Valuations for major Indian IT companies are currently unsustainable given the deteriorating economic outlook in the US, its largest market, the brokerage said.

The US economy is widely expected to slip into recession in the second half of 2023 as the Federal Reserve aggressively tightens monetary policy to curb the country’s decades-long high inflation.

Since March, the Fed has raised interest rates by more than 350 basis points while reducing its bond holdings on its balance sheet, also known as quantitative tightening.

A recession in the US economy is widely seen as bad for India’s IT industry, which generates around 45-60% of revenue in the world’s largest economy. The shrinking US economy will force customers of Indian IT firms to scale back technology-related spending.

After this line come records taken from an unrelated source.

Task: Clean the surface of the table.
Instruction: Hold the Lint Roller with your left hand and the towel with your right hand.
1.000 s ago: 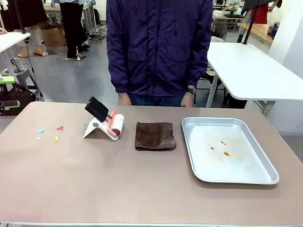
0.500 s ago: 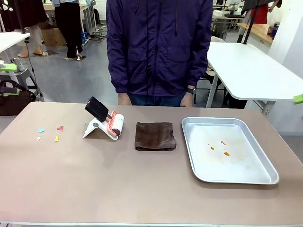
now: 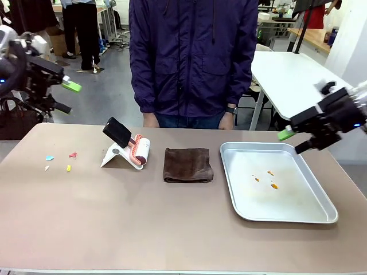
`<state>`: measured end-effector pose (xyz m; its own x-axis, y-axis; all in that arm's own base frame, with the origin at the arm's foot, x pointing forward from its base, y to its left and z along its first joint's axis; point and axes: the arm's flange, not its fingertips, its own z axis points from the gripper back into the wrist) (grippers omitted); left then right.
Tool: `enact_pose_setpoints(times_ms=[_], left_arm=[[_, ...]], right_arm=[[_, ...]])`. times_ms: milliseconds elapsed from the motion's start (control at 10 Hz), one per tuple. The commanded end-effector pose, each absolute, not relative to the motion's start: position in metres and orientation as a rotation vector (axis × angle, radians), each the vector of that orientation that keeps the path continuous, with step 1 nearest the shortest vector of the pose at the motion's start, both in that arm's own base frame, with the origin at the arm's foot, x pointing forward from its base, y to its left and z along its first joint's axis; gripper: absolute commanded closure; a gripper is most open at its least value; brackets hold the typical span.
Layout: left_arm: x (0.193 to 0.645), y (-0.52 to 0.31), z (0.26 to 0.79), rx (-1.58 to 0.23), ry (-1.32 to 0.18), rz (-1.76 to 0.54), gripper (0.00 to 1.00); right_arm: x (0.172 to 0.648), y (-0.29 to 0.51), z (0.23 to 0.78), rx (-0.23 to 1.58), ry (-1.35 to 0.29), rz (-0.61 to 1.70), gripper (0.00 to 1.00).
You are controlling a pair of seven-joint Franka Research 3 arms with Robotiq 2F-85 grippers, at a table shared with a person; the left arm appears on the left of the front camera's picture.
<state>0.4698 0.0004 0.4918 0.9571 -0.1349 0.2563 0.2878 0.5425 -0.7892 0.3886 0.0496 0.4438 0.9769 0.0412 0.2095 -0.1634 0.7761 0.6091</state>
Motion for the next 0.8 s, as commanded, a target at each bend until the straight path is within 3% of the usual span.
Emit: enact_pose_setpoints(times_ms=[0,200,300,400,700], left_arm=[[0.487,-0.022,0.497,-0.885,-0.1,-0.302,0.0],[0.499,-0.044,0.488,-0.873,-0.034,-0.308,0.0],[0.485,-0.035,0.49,-0.905,-0.096,-0.318,0.0],[0.485,-0.035,0.49,-0.905,-0.096,-0.318,0.0],[0.502,-0.053,0.48,-0.82,-0.072,-0.264,0.0]], right_arm=[[0.406,0.09,0.428,0.654,-0.198,0.047,0.0],[0.406,0.12,0.417,0.664,-0.27,-0.092,0.0],[0.405,0.11,0.423,0.602,-0.306,-0.166,0.0],[0.406,0.105,0.419,0.648,-0.212,0.007,0.0],[0.422,0.13,0.413,0.554,-0.241,-0.122,0.0]])
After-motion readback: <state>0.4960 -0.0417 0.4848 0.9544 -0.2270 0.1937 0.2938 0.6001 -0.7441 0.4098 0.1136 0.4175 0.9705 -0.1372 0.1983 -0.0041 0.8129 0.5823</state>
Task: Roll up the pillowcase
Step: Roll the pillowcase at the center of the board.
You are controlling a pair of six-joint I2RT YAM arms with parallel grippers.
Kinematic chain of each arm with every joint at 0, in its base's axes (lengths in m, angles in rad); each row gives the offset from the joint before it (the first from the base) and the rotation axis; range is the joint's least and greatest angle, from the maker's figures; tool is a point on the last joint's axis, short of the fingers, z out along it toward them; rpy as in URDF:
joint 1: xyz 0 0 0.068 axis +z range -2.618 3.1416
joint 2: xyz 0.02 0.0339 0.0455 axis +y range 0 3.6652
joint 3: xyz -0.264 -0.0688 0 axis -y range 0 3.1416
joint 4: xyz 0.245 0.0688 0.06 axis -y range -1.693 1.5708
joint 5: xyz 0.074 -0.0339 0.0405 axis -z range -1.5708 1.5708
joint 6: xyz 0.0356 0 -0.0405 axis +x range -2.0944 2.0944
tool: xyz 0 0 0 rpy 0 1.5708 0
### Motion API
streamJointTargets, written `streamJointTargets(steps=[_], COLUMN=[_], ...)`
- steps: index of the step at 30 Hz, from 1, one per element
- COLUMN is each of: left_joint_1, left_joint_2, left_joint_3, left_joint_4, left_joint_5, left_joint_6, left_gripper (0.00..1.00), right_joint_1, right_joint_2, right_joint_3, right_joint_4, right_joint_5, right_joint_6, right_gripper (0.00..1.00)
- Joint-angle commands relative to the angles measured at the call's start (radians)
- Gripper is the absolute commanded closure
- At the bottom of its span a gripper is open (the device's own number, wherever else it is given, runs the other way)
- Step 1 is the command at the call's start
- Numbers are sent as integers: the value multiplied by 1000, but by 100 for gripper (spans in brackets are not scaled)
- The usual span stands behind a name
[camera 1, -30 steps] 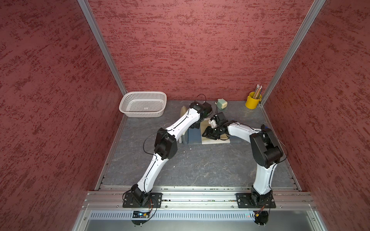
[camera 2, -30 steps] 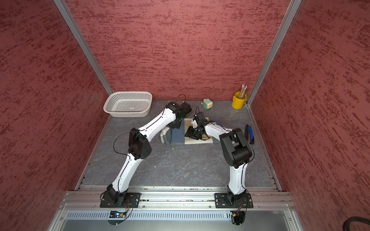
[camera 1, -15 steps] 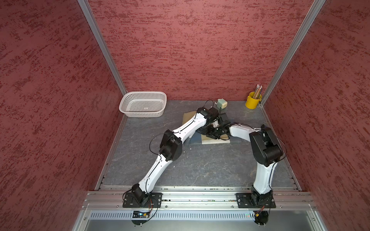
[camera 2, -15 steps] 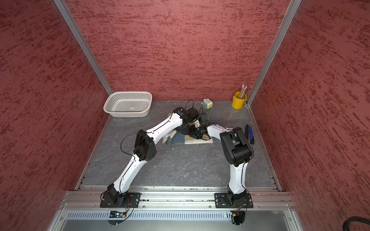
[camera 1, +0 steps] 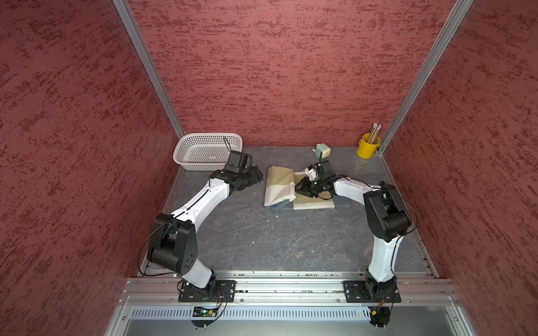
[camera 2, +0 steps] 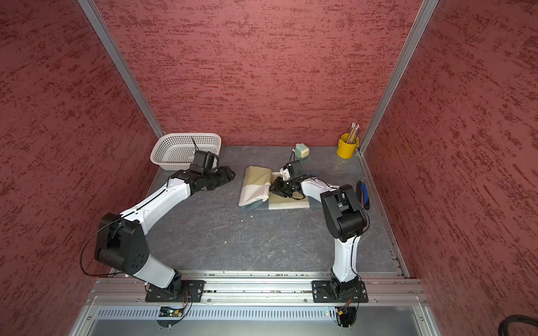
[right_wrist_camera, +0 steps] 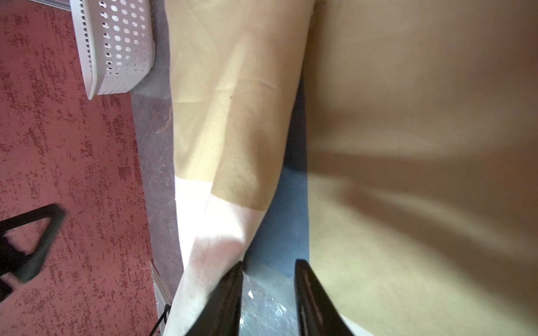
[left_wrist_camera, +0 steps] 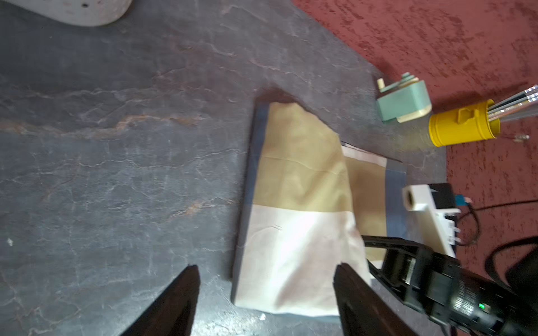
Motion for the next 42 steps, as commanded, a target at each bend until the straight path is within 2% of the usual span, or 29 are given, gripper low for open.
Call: streamJointTargets(steps=[1, 8, 10, 13, 17, 20, 24, 26, 30, 34, 39, 42], left_joint_1=[-9, -46, -48, -54, -48, -42, -77, -128, -232, -341, -425, -423], left_joint_2=[75, 242, 287, 324, 293, 241, 189, 201, 282, 432, 621, 606], left_joint_3=[-71, -34, -18, -6, -1, 19, 103, 215, 429, 661, 872, 840], left_joint_4=[191, 253, 271, 292, 219, 89, -110, -256, -482, -681, -814, -771], left_joint_5=[203, 224, 243, 243, 156, 49, -151, -286, -496, -706, -810, -778], left_joint_6=[-9, -22, -28, -39, -31, 9, 84, 132, 190, 224, 258, 249], left_gripper=[21, 20, 24, 43, 88, 99, 100, 100, 100, 100, 100, 100], right_joint_1=[3, 6, 6, 7, 7, 8, 27, 37, 53, 60, 60, 58], right_joint_2=[24, 15, 8, 3, -34, -67, -43, -26, 9, 30, 37, 30], right_joint_3=[41, 45, 42, 48, 53, 51, 88, 97, 119, 129, 118, 112], right_joint_4=[29, -14, -23, -59, -196, -272, -344, -349, -325, -287, -239, -240], right_joint_5=[-25, 4, 8, 25, 156, 257, 319, 344, 310, 258, 206, 209], right_joint_6=[6, -8, -15, -37, -114, -178, -227, -232, -220, -195, -177, -174], right_gripper=[69, 72, 72, 72, 65, 64, 67, 68, 70, 70, 70, 71])
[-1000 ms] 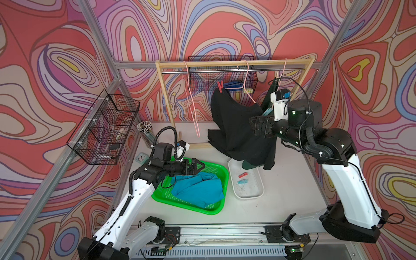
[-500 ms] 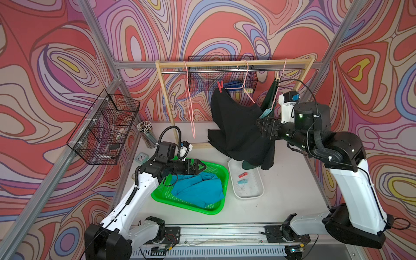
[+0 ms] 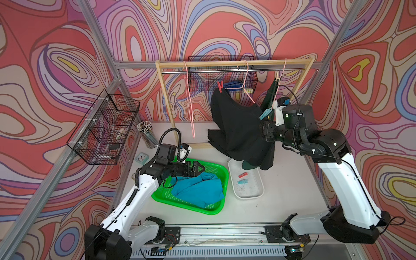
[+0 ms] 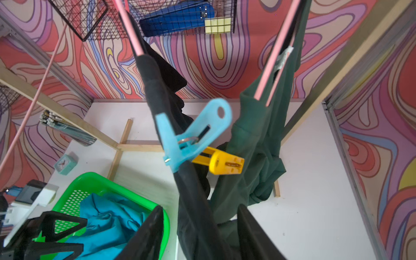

Earlier this week, Amazon Web Services customers said they were considering cutting spending on cloud computing and related services given the gloomy US economic outlook.

Credit Suisse said that while it sees a high risk of lower revenue growth estimates for Indian IT companies, it does not expect this to translate into lower EPS estimates for such companies fully.

Credit Suisse believes that key positives for operating profit, including slower wage growth, wage rationalisation and rupee depreciation, should cushion overall earnings for major Indian IT firms.

The Nifty IT Index fell 1.2% to 29,757 at 9:52 am, with shares in HCL Technologies, Persistent Systems, Infosys, Tech Mahindra and Tata Consultancy Services down 0.4-5.1%.